Ethereum and Solidity: Application Binary Interfaces (and Function Signatures)

30 September 2017

In the last section, we covered some blockchain fundamentals and became a little acquainted with Solidity. Before we move toward setting up a development environment, let's take a few minutes grasp some important concepts that many development frameworks conceal.

First off: please read the docs. In the official documentation, not only do we gain information of how Solidity is intended to work—we also can intuit the rationalizations for many of the design decisions; this intuition is invaluable as it allows us to determine what measures need to be taken in drafting up robust contracts, especially as when we later introduce complexity and shirk away from Solidity's safety mechanisms^[1]. It can only help to absorb the documentation.

Now, the core topic!

ABI (Part I)

An 'Application Binary Interface' (ABI) is the bridge between the application code (the higher level code us smart programmers may write) and the lower level, binary code that gets processed by dumb computers.

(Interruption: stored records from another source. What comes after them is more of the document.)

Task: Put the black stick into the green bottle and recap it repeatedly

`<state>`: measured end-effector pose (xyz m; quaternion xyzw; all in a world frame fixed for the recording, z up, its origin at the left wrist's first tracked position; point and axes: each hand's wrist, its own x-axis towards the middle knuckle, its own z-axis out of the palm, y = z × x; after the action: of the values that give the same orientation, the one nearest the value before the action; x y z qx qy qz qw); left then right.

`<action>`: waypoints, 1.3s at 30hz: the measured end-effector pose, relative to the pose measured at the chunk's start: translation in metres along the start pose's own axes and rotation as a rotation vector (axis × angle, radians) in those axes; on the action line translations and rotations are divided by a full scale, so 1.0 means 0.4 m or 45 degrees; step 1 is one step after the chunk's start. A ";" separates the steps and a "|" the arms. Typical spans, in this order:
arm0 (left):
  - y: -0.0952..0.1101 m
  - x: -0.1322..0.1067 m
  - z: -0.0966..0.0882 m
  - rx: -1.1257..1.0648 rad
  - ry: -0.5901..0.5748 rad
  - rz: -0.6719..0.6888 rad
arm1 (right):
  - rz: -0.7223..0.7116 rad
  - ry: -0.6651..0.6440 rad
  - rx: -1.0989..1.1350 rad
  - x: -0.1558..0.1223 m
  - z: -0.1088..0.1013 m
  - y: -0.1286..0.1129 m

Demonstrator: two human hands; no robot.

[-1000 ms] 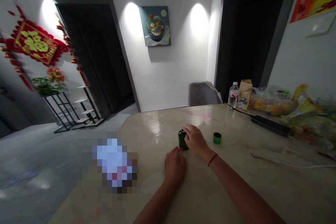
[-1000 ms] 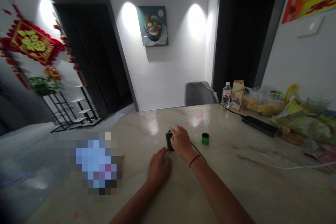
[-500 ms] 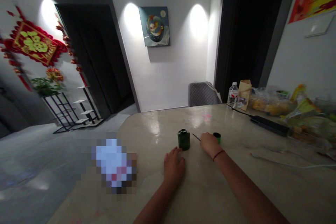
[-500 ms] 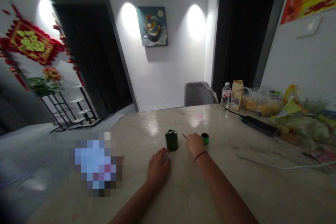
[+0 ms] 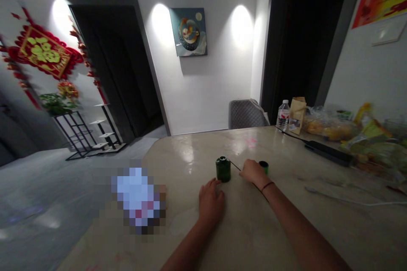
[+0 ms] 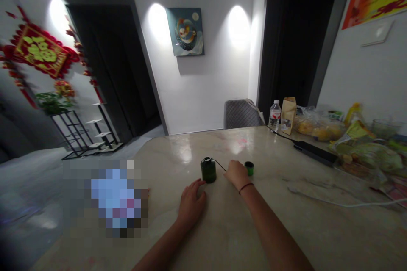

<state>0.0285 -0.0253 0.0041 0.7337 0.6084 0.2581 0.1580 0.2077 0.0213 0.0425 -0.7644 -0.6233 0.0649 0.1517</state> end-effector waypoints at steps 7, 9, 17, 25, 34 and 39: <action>0.006 0.003 -0.001 -0.004 0.000 -0.015 | -0.007 -0.350 1.483 0.013 -0.091 0.002; 0.007 0.004 0.000 -0.002 0.002 -0.020 | -0.048 -0.336 1.773 0.011 -0.104 0.000; 0.005 0.003 0.000 -0.008 0.012 -0.001 | -0.020 0.289 1.981 0.026 -0.127 -0.007; 0.000 0.002 0.004 -0.037 0.024 -0.008 | -0.071 0.714 2.065 0.031 -0.127 -0.024; 0.007 0.004 -0.001 -0.047 0.037 0.000 | -0.106 0.678 1.873 0.047 -0.079 -0.032; 0.006 0.001 -0.001 -0.032 0.033 0.003 | -0.130 0.616 1.699 0.048 -0.040 -0.045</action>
<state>0.0304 -0.0254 0.0061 0.7289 0.6062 0.2754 0.1592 0.1995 0.0408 0.0649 -0.4712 -0.4343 0.2542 0.7243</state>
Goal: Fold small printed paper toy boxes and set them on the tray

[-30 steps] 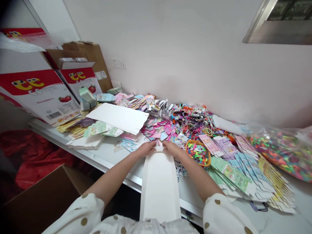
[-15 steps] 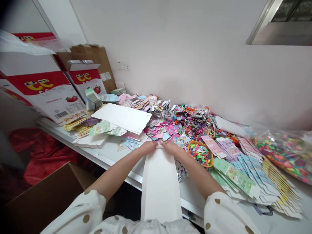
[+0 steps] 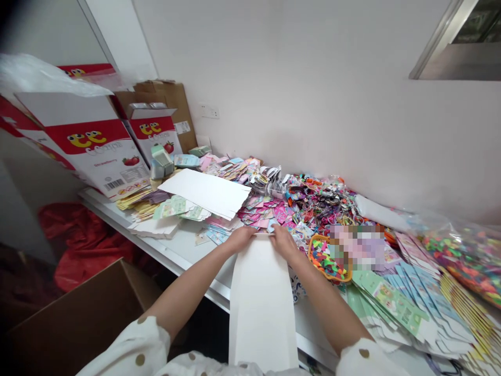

In the context of Ethereum, an ABI is how we are able to interact with smart contracts once they are put onto the Ethereum network. Remember, while we may write contracts in Solidity, we compile (specifically, using solc—the SOLidity Compiler) the Solidity code we write into bytecode. This is because the Ethereum Virtual Machine (EVM) cannot run Solidity—it knows nothing about Solidity. The EVM only knows opcodes (those things defined in Appendix H of the yellow paper). Solidity is just an abstraction^[2].

The official documentation states the reason for ABIs (with 'encoding' referring to bytecode): "The encoding is not self describing and thus requires a schema in order to decode". (You may also want to note that in the next paragraph, the documentation goes on to say, "No introspection mechanism will be provided.")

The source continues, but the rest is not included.